● Task to complete:
In full and without alteration, write out the lines below.

=====

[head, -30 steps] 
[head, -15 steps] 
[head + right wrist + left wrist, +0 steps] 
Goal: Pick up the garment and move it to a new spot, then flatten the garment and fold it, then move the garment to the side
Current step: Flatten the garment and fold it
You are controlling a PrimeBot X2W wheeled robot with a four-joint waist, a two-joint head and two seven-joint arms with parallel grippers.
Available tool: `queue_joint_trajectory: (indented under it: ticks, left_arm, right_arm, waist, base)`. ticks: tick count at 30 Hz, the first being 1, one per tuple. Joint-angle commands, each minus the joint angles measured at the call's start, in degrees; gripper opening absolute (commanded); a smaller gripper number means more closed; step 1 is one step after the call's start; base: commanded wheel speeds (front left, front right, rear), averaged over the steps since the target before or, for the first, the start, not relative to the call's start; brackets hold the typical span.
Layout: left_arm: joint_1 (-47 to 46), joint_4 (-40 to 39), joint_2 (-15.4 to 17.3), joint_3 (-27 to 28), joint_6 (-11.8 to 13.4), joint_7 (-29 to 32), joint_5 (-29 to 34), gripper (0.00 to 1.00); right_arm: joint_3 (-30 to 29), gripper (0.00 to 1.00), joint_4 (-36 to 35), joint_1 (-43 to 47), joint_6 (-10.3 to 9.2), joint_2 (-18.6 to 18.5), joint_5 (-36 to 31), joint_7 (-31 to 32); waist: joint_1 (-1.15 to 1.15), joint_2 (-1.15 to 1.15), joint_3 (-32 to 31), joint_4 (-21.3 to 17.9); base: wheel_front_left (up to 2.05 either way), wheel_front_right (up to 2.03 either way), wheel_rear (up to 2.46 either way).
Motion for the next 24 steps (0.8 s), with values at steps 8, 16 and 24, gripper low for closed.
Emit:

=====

● Output:
[head, -30 steps] 
[head, -15 steps] 
[head + right wrist + left wrist, +0 steps] 
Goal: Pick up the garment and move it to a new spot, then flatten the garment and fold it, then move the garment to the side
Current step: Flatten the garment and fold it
You are controlling a PrimeBot X2W wheeled robot with a four-joint waist, a two-joint head and two seven-joint arms with parallel grippers.
Available tool: `queue_joint_trajectory: (indented under it: ticks, left_arm, right_arm, waist, base)`. ticks: tick count at 30 Hz, the first being 1, one per tuple. Joint-angle commands, each minus the joint angles measured at the call's start, in degrees; gripper opening absolute (commanded); a smaller gripper number means more closed; step 1 is one step after the call's start; base: commanded wheel speeds (front left, front right, rear), averaged over the steps since the target before or, for the first, the start, not relative to the call's start; brackets hold the typical span.
Layout: left_arm: joint_1 (-47 to 46), joint_4 (-40 to 39), joint_2 (-15.4 to 17.3), joint_3 (-27 to 28), joint_6 (-11.8 to 13.4), joint_7 (-29 to 32), joint_5 (-29 to 34), gripper (0.00 to 1.00); right_arm: joint_3 (-30 to 29), gripper (0.00 to 1.00), joint_4 (-36 to 35), joint_1 (-43 to 47), joint_6 (-10.3 to 9.2), joint_2 (-18.6 to 18.5), joint_5 (-36 to 31), joint_7 (-31 to 32); waist: joint_1 (-1.15 to 1.15), joint_2 (-1.15 to 1.15), joint_3 (-32 to 31), joint_4 (-21.3 to 17.9); base: wheel_front_left (up to 2.05 either way), wheel_front_right (up to 2.03 either way), wheel_rear (up to 2.46 either way).
Motion for the next 24 steps (0.8 s), with values at steps 8, 16 and 24, gripper low for closed.
Emit:

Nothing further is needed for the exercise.